Trassan was too ashamed to tell Ilona he was hoping that she would open the way for him, and doubly ashamed that it was happening. “Your mother...”
“My mother is an outrageous old witch. I’ve had it with her. My father is not so stupid as he looks, he’s got plenty of money hidden away. He tells her about it from time to time, and she takes it off him, and wastes it on some extravagance or another. Do you know, she has had this house redecorated eighteen times in the last five years? She is destroying his fortune. But he always has one more pot of money hidden somewhere. My father has the spine of a mollusc when it comes to my mother, but if there is one person he will indulge more than her it is me.” She stepped back. “There, now you look like a respectable engineer, and not a rake.”
He looked down at his collar.
“It does look better,” he said.
“I can do it. And I promise to stop teasing you. Really. You know how I am. I’ve always enjoyed making you squirm a little.”
“Like that time at Midfrozmer when you kept dropping hints into the conversation about what exactly we had been doing?”
She made a face of innocence, much like the one she had worn at the occasion Trassan mentioned. “Your father is deaf to innuendo, or I would not have done it.”
“A bloody good job too, Ils, or I would have been doing a lot more than squirming when we got home. He would have beaten the crap out of me.”
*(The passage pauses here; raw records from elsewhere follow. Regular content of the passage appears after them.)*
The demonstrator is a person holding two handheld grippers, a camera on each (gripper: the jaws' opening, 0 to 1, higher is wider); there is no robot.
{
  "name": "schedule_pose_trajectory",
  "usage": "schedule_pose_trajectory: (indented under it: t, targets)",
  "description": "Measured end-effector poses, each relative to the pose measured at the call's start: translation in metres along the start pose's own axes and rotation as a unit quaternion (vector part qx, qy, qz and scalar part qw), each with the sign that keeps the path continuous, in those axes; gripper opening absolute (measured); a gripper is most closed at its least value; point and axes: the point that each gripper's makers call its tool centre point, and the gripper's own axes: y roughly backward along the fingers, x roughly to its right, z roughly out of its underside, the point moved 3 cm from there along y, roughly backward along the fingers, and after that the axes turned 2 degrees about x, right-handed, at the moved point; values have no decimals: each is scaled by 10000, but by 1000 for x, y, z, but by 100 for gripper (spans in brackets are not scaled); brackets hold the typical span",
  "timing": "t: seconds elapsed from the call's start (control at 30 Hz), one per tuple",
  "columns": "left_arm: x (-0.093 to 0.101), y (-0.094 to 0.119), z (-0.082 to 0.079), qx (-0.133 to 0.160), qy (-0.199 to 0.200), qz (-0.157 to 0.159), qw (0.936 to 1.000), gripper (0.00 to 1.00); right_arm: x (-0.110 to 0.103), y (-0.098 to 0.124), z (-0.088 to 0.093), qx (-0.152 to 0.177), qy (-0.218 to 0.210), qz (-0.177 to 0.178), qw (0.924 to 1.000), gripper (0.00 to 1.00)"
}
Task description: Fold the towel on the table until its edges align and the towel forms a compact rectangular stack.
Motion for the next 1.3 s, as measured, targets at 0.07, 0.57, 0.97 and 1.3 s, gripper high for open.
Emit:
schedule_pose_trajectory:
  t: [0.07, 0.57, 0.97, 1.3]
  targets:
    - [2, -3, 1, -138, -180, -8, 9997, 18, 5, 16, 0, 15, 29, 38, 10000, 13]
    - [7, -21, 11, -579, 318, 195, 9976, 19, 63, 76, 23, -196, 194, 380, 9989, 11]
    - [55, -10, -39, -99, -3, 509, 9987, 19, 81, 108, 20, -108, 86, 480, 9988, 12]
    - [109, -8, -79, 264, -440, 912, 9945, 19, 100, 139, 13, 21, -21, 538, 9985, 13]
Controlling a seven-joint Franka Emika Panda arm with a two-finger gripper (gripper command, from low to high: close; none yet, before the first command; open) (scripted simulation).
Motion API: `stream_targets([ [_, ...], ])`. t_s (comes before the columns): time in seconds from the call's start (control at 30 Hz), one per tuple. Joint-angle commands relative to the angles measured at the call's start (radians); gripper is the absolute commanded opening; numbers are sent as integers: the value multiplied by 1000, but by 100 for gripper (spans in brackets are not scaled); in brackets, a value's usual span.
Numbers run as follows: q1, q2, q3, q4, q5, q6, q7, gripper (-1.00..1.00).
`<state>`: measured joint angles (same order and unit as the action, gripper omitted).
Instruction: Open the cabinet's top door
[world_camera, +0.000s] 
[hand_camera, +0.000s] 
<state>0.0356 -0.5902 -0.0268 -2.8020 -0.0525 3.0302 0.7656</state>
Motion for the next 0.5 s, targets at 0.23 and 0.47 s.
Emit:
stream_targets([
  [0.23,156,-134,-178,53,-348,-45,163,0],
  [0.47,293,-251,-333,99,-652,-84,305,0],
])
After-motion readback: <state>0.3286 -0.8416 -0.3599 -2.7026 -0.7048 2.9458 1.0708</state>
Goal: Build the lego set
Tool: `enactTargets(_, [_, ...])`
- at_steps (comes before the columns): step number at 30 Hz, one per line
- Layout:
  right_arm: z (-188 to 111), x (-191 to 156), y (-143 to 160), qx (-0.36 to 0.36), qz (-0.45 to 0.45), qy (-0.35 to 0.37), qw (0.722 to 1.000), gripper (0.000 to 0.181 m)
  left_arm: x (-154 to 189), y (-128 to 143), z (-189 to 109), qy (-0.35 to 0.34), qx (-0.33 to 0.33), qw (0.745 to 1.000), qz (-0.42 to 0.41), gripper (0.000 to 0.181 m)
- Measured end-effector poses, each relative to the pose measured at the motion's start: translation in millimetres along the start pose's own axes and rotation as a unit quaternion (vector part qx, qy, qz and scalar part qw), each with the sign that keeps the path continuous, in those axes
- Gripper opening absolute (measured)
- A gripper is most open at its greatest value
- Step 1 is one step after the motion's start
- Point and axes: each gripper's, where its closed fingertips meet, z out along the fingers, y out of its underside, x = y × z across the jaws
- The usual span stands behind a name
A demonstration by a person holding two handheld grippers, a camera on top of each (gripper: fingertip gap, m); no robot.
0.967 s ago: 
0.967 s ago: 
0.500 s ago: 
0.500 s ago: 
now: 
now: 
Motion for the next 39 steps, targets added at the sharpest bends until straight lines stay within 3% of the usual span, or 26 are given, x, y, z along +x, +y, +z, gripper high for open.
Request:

She poked him above his heart. “He would have got the servants to do it.”
“It would still have hurt.”
“I suppose so. But I can get you the money. And I want to.”
“Ils, I can’t marry you. I am sorry, but...”
“Shut up. It’s not about that. We’re still family, even if you bound yourself to some engineer’s floozy daughter.”
“She’s not a floozy.”
“Poor you.”
“Ilona!”
She smirked at his discomfort. “There is a condition.”
“That is?”
She rested both her hands on his chest.
“You have to take me with you.”
“Are you mad?”
“I am not mad.” She sighed and turned away. “I should be. You’ve no idea.”
“What are you talking about?”
“And you with a sister like Katriona.”
“You are losing me here.”
“I will make it simple for you cousin. Remember when we played at dragoons and dragons as children?”
“Yes, of course.”
“Tell me. What is the principal difference in the game for girls and boys?”
Trassan frowned. “None. You and Katriona wouldn’t let there be. We were all dragoons. I remember the one time we tried to get you to be the damsel.”
“When we played those games, you did so with the certainty that you could, if you really wanted to, become a dragoon or a knight or a magister. Katriona and I cannot.”
“But the world has changed Ilona. You could become a magisterial aide, or a nurse. Or you could—”
“Have you noticed, they are all the roles of assistant, and never the leader?”
“There are women who are not assistants.”
“Oh really? Like who?”
“Well,” he said, “there’s Lucinia of Mogawn. And Katriona. I did meet a very eminent family of lens makers last year, who were led by the most formidable matriarch.”
“Exceptions. What do they say about the Hag of Mogawn? I’ll give you a hint, it’s in the name they’ve given her. How long do you think it will be before dear cousin Katriona ends up with a similar label, onerous as a millstone to carry, and one that she will never be able to set down? I don’t want that, Trassan. Why don’t I get to be a dragoon?”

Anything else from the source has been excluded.